It turns out that not only do I know how to slow down, I can actually drop into hibernation at the end of winter. I know! What can I say– I’ll have to add it to my list of things I can do really well. I’m thinking it should come right after ‘ability to execute a pirouette while switching leashes behind my back when two dogs decide abruptly to go in opposite directions as we cross a busy street.’
Henry: I feel so misunderstood . . .
It turns out that I was super tired or, as my kind house guest gently commented one evening in an effort to get me to acknowledge a truth that was glaringly obvious, “Elizabeth, you are exhausted. Go to bed.”
Isn’t it funny how when someone else tells you something that you can hear it, but if you say the same thing to yourself it doesn’t sound the same? All I know is that it was some kind of much needed permission slip and I lumbered off into the bear cave without so much as a backward glance.
Doing nothing is honestly one of my most favorite things ever– and I had forgotten how good I am at this much maligned skill. I think part of the fear, for me anyway– not sure if it is true for anyone else– is that if you give over to the fatigue you’ll be tired for ever more– like somehow it will consume you. Maybe this is why kids fight going to sleep so much each night?
Who knows– all I know is that the only way I will get back into the happy, creative groove that I love is to keep on resting because recently some utterly fabulous things have been popping up and I know it is a direct result of all I am not doing— go figure.
And, one of the things I want very much to find a way to do is being present here in a way that I used to. This post reminds me of how once upon a time I captured bits of my experience that would be lost to me otherwise. I can promise you that if I had not sat down and scribbled to you that day I would never remember that girl in class and her love of Kurt Vonnegut. I simply wouldn’t remember— life moves too fast, I connect with many, many people in the course of a day, a month– I walk tens of miles a week through all sorts of beautiful places that capture my imagination and taking the time to share pieces of it here operates as my little treasure box.
The key is time. Instagram has stepped in and spirited me away from my camera. The photos are so different, they are quick, easy — and there’s a real loveliness to the way they capture moments, but it’s not the same thing at all for me.

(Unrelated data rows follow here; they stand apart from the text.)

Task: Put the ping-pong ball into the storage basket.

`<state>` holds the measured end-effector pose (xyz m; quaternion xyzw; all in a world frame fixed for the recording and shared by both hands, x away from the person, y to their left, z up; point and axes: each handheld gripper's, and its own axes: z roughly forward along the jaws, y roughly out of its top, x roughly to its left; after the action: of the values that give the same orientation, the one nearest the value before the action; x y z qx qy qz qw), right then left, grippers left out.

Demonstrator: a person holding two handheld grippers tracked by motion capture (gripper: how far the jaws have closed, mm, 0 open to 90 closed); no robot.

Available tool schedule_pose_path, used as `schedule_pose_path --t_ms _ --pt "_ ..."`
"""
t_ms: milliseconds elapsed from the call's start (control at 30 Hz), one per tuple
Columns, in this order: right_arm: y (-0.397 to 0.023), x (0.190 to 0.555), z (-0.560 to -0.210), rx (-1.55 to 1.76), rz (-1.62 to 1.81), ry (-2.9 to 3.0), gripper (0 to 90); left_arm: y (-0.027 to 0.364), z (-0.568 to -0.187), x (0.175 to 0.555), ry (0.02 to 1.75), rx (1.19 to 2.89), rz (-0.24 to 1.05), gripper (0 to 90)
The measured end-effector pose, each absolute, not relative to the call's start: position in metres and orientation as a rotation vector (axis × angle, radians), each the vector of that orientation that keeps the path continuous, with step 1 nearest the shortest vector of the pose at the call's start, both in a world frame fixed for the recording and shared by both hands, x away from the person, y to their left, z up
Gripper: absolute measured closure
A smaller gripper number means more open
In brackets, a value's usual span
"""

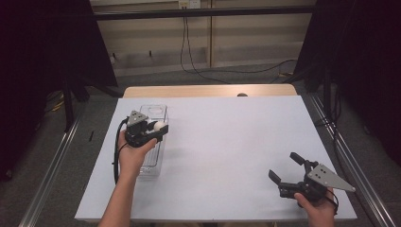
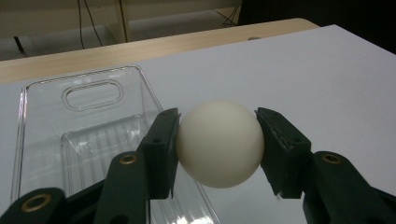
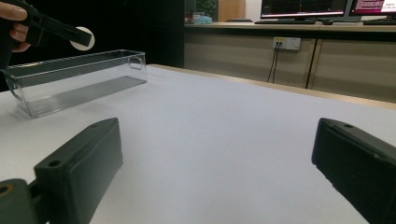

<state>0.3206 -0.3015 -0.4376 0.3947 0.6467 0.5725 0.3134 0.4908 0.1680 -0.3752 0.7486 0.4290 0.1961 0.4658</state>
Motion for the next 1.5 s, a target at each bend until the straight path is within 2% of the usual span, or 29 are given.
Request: schedule_pose_path --t_ms 1500 --pt "-0.301 0.321 -0.438 1.039 1.513 1.705 1.3 0.193 -0.377 0.489 1.112 1.816 0.528 51.1"
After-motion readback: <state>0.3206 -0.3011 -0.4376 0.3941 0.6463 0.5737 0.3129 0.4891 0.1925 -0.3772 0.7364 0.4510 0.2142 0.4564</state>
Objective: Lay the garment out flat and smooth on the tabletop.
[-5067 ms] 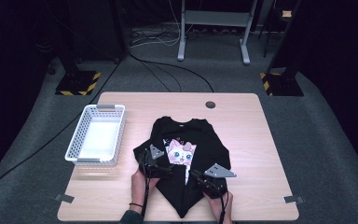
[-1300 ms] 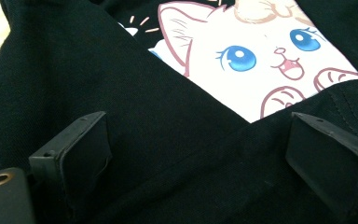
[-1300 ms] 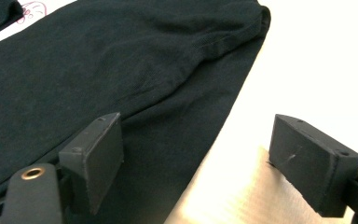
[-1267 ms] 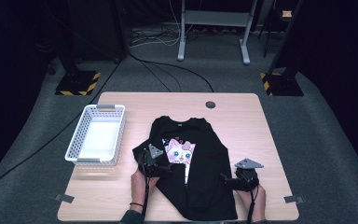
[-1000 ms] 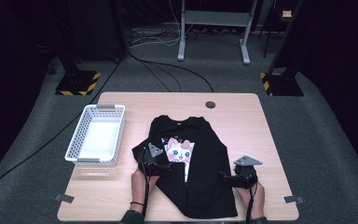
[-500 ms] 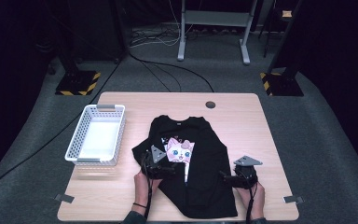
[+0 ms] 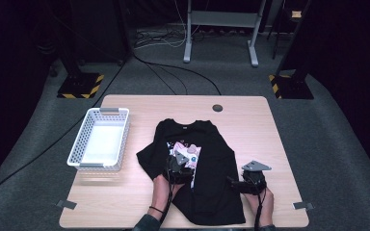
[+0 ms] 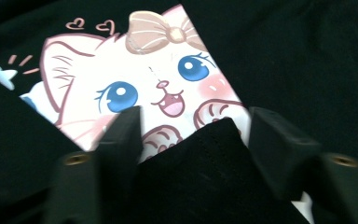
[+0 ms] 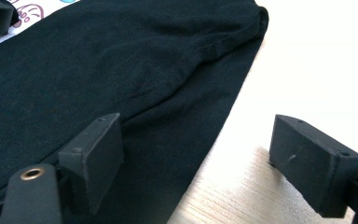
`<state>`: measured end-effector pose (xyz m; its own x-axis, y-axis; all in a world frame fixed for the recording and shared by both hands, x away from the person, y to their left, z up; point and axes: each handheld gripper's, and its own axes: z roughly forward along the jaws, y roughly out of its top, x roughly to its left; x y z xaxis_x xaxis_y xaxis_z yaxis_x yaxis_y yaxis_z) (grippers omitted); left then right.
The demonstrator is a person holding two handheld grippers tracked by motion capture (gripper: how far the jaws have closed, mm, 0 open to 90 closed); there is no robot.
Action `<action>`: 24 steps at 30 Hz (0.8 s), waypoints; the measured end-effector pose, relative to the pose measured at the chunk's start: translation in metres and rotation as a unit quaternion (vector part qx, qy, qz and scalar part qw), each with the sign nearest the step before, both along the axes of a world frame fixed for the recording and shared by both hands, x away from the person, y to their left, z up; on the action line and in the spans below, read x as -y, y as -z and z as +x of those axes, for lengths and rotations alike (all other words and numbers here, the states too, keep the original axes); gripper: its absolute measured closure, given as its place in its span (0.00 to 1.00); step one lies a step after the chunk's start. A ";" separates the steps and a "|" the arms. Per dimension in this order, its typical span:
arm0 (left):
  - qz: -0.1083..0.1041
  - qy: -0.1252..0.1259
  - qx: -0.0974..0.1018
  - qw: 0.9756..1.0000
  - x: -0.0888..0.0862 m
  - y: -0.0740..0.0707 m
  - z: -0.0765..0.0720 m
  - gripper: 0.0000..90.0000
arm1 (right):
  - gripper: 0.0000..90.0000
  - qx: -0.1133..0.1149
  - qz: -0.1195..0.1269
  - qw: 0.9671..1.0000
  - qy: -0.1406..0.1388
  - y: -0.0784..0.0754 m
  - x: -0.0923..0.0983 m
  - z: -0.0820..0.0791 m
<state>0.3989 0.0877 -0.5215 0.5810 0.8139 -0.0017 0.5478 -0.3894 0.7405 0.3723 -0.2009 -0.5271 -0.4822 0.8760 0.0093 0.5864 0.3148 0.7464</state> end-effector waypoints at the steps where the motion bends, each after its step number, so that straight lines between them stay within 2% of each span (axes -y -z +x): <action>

Making the choice to carry my camera (read: lug) means that I am going to slow down and then, when I get home, there’s the time it takes to upload images and choose a few — slurp a bit more coffee that is rather chilly at this point and let the scribbling roll out. It will only work if I am in the moment and have carved out the time to experience the moment. See what comes up– follow the thread — it always leads me home. Always.
Two issues that face me now that fatigue is no longer the chief obstacle are the cold and navigation. The cold just is and it sucks. Nothing outside inspires me in New England at this time of the year– nothing. Dead branches, brown, gray, raw — not my season. Plus my fingers get cold, my nose is red and chapped. My head is always at a downward tilt against the wind.
In a word? Blah.
So I have been taking a zillion photos of my living room which, given its dimensions is quickly reaching its limit of interest — perhaps this is that cabin fever of which they speak?
The second issue is navigation. I want to be able to speak my truth and share what is going on and yet, because I no longer have the luxury of the anonymity I had at bluepoppy — I have to wend my way through without sharing anyone else’s story but my own. Not such an easy task, but one I need to pursue if I am going to get current here and once again be able to sit down and let the scribbles roll with no need for edits or diplomatic deletions.
Anyway, that’s a little of my lately. I’ll shift into semi-hibernation in the next few weeks no doubt, but then I think I’m gonna stay in that mode until August.
2013 is all about the yes, all about the slow, all about returning to where I started and knowing it for the first time*.